L'or ne sert plus d'étalon depuis plusieurs décennies. Aujourd'hui, une des solutions pour sortir de la crise financière mondiale pourrait être de choisir une monnaie référente qui joue ce rôle. Zhou Xiaochuan (PHOTO), le gouverneur de la banque centrale de Chine, vient de proposer à tous les pays de cesser de se positionner par rapport au dollar, et d'adopter une nouvelle devise de réserve confiée aux bons soins du Fonds monétaire international (FMI). L'idée est bonne, même si l'on peut s'interroger sur les motivations de Pékin.
Le dollar constitue l'essentiel des réserves mondiales de devises depuis la fin de la deuxième guerre mondiale. Les Etats en détiennent en quantité pour soutenir leur propre monnaie. Le FMI estime que sur les 6 900 milliards de dollars (5 000 milliards d'euros) que valent les réserves de devises stockées dans le monde, les deux tiers le sont en billets verts. L'euro, qui vient en deuxième position, représente tout juste un quart du montant.
PARADOXE
M. Zhou a suggéré d'avoir recours à un instrument peu utilisé, le " droit de tirage spécial " (DTS), pour qu'une monnaie gérée par le FMI remplace le dollar dans les échanges commerciaux internationaux. Si cela devait arriver, emprunts et transactions commerciales coûteraient plus cher aux Américains.
Certes, le fait de n'avoir que rarement besoin de changer leur monnaie permet aux Etats-Unis de réaliser de substantielles économies. Un privilège que l'on appelle le " seigneuriage ". Mais sur le long terme, la décision serait bénéfique pour ce pays. Avec leur devise de prédilection, il était trop facile pour lui d'emprunter à bon compte et d'alimenter les besoins immodérés de ses consommateurs. Il faut aussi tenir compte du paradoxe de Triffin, comme M. Zhou l'a souligné dans une savante intervention : aussi longtemps que les Etats-Unis accepteront d'approvisionner le monde entier en billets verts, il leur sera quasiment impossible de contrôler le cours de leur monnaie.
L'avantage de choisir une devise de référence gérée par une organisation supranationale, c'est de limiter le risque de voir un pays accumuler une dette trop lourde envers un autre. Mais convaincre le FMI de se mettre à la tâche en est un des plus importants.
La Chine n'est pas non plus en situation de s'adapter rapidement à la nouvelle donne. Une monnaie de réserve mondiale digne de ce nom serait assise sur un panier de devises, où figurerait entre autres le yuan. Jusque-là habituée à exercer un contrôle absolu sur son taux de change, la Chine devrait alors se résoudre à rendre sa monnaie convertible. Rien n'indique qu'elle y soit prête.

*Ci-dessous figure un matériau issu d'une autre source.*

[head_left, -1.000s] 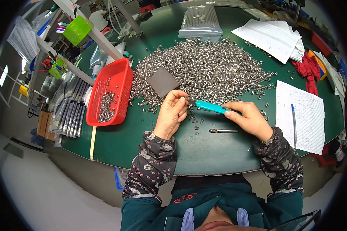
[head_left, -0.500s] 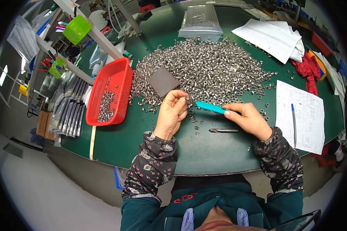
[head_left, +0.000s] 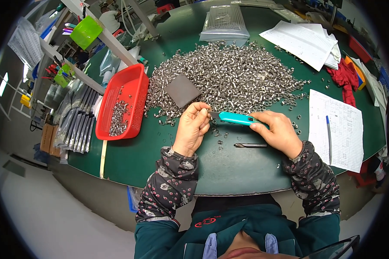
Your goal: Inspecting and trimming small metal components at a workbench followed by recording data on a log sheet.
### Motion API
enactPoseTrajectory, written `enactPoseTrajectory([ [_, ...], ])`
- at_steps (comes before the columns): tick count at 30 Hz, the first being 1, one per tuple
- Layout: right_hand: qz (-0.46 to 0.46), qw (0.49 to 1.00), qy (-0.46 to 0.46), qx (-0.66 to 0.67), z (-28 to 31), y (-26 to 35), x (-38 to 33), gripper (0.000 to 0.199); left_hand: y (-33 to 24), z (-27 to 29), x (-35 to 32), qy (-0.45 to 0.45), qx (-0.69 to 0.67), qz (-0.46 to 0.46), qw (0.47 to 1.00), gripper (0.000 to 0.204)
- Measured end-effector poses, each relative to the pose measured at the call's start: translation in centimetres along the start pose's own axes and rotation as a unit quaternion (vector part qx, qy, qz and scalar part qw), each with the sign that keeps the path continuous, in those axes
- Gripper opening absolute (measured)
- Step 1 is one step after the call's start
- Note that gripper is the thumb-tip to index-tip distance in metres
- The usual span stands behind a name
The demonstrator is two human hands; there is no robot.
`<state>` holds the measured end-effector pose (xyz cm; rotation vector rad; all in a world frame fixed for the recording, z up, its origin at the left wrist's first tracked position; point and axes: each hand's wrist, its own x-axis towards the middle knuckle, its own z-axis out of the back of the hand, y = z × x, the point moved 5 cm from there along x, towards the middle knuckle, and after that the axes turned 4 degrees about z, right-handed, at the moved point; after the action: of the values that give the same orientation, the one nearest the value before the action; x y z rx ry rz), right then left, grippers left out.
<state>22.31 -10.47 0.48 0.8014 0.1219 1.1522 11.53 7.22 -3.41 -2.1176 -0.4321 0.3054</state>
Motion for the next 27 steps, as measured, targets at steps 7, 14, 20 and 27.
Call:
enactPoseTrajectory([
  [7,0.027,0.998,-0.028,-0.049,0.5,0.4,-0.1,0.025,0.0,0.2,0.0,-0.004,0.003,0.017,1.0,0.012],
  [14,0.083,0.988,-0.07,-0.109,0.7,0.7,-0.2,0.025,0.2,0.6,0.2,0.022,-0.002,0.042,0.999,0.012],
  [20,0.104,0.981,-0.083,-0.144,1.1,1.3,-0.1,0.025,0.2,0.6,0.1,0.034,-0.008,0.056,0.998,0.013],
  [27,0.14,0.967,-0.107,-0.185,1.5,1.8,-0.1,0.029,0.2,0.6,0.1,0.031,-0.002,0.075,0.997,0.013],
])
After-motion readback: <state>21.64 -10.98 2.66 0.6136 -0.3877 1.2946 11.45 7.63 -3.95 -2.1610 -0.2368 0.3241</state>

De toute façon, Pékin a bien d'autres motifs de préoccupation que la stabilité financière, comme par exemple l'accroissement de son influence financière dans le monde. Actuellement, la Chine détient 3 % des votes au FMI, c'est-à-dire autant que la Belgique, car les votes sont répartis entre les pays en fonction de leur contribution au Fonds. Si la Chine pouvait réclamer des droits de vote proportionnels à ses fabuleuses réserves de devises, elle supplanterait immédiatement les Etats-Unis au rang de nation la plus puissante.
Au mieux, la proposition de la Chine est destinée à servir ses propres intérêts. Au pire, elle pourrait n'être que l'expression d'une hostilité croissante à l'égard des Etats-Unis. Ces arrière-pensées politiques sont regrettables, car l'étalon-monnaie est une des plus heureuses idées que la crise financière ait fait naître.